Last November, the IRS issued proposed regulations incorporating several legislative changes regarding the ability of a 401(k) or 403(b) plan to make distributions to participants to relieve a hardship caused by an immediate and heavy financial need. Of course, whether a plan permits hardship distributions is up to the employer when designing the plan. Likewise, these changes give employers discretion in many areas to design their plan as to what, if any, hardship distributions will be allowed. These changes are described below.
Expansion of Safe Harbor Events. A plan can provide that an immediate and heavy financial need is determined under a facts and circumstances test or it can choose from among a list of safe harbor events that are deemed to meet the immediate and heavy financial need test. The proposed regulations address the expansion of the safe harbor events by adding three new events that qualify as of January 1, 2018.
- Primary Beneficiary. The qualifying medical, educational, and funeral expenses of the participant’s primary beneficiary under the plan has now been added to the safe harbor events to conform to a Pension Protection Act of 2006 change in the law.
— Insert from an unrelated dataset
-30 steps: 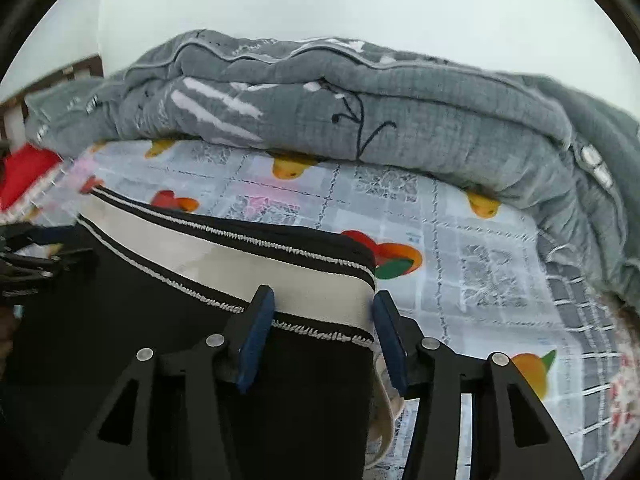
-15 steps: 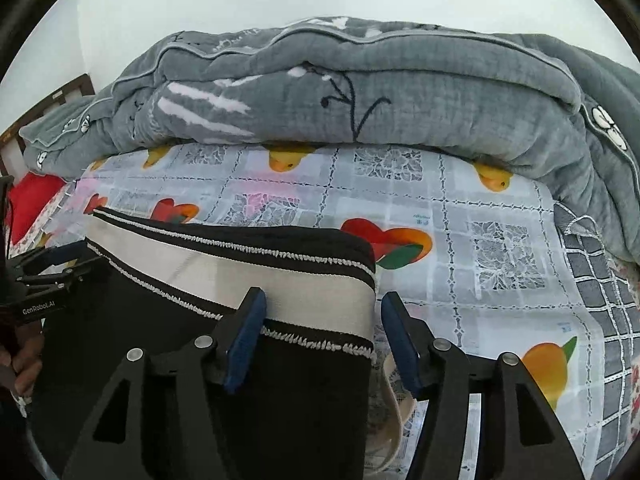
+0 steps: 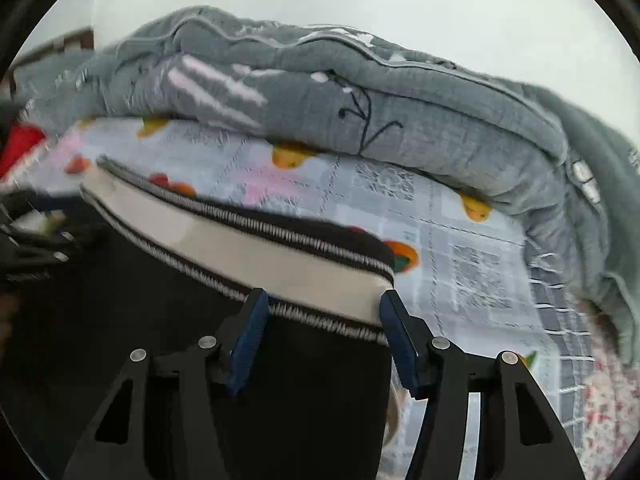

Previously such expenses were only included for the participant, spouses, children, and dependents.
- Casualty Deduction Limit Eliminated. Safe harbor events include expenses to repair damage to a participant’s principal residence that qualify as a casualty loss deduction under Internal Revenue Code Section 165. However, the 2017 Tax Act amended Section 165 to provide the deduction may only be taken if the participant’s home is in a federally declared disaster area. The proposed regulations clarify that this federally declared disaster restriction does not apply for purposes of the safe harbor.
- Federal Disasters. Added to the safe harbor list is expenses and loss of income resulting from a federally declared disaster when the participant lives or works in the disaster area.
Expansion of Sources of Distribution. Previously, hardship distributions could only be made from an employee’s elective deferrals under the plan and not even earnings on those deferrals. The proposed regulations permit hardship distributions to be made from earnings, QNECs, and QMACs of 401(k) plans beginning in 2019. However, for 403(b) plans, the restriction earnings remains and hardship distributions may only be made from QNECs and QMACs if they are held in custodial accounts. It should be noted that whether to allow distributions from these sources is discretionary, not required. Therefore, employers need to decide as a matter of plan design whether to permit them.
Relief Provisions. The proposed regulations also contain a number of relief provisions aimed at making the consequences of taking a hardship distribution less severe.
- Elimination of Six-Month Suspension. The proposed regulations eliminate the required suspension of the employee’s elective deferrals for six months following a hardship distribution. The suspension is prohibited for hardship distributions on or after January 1, 2020. For 2019, the employer may choose to remove the suspension and may do so retroactively for employers currently under the suspension period.
- Elimination of Loan Requirement. Previously to be eligible for a hardship distribution the employee must have first taken all available loans under the plan to try to relieve the financial need. This requirement may be eliminated beginning in the 2019 plan year. This too is not a required change but permissive.
- Substantiation. Beginning in 2020, when applying for a hardship distribution, the employee will have to represent that he or she has insufficient cash or liquid assets to satisfy the immediate and heavy financial need. Plan administrators may rely on such representation.
Plan Amendments. The IRS has requested comments on the proposed regulations within 60 days of their publication. They may change the proposed regulations before finalizing them. Plan documents will have to be amended to make any of the changes, however, the proposed regulations do not address when they will need to be made. The preamble only addresses individually designed plan by stating they must be amended after the changes appear on the IRS list of amendments.
Many employers use preapproved plans and the sponsor of these plans may adopt default provisions but allow adopting employers to opt out of the default to design their own changes. Employers need to decide whether they will make any optional changes and what needs to be done to implement required changes. Hardship distribution forms and procedures will likely need changing as well as the summary plan description.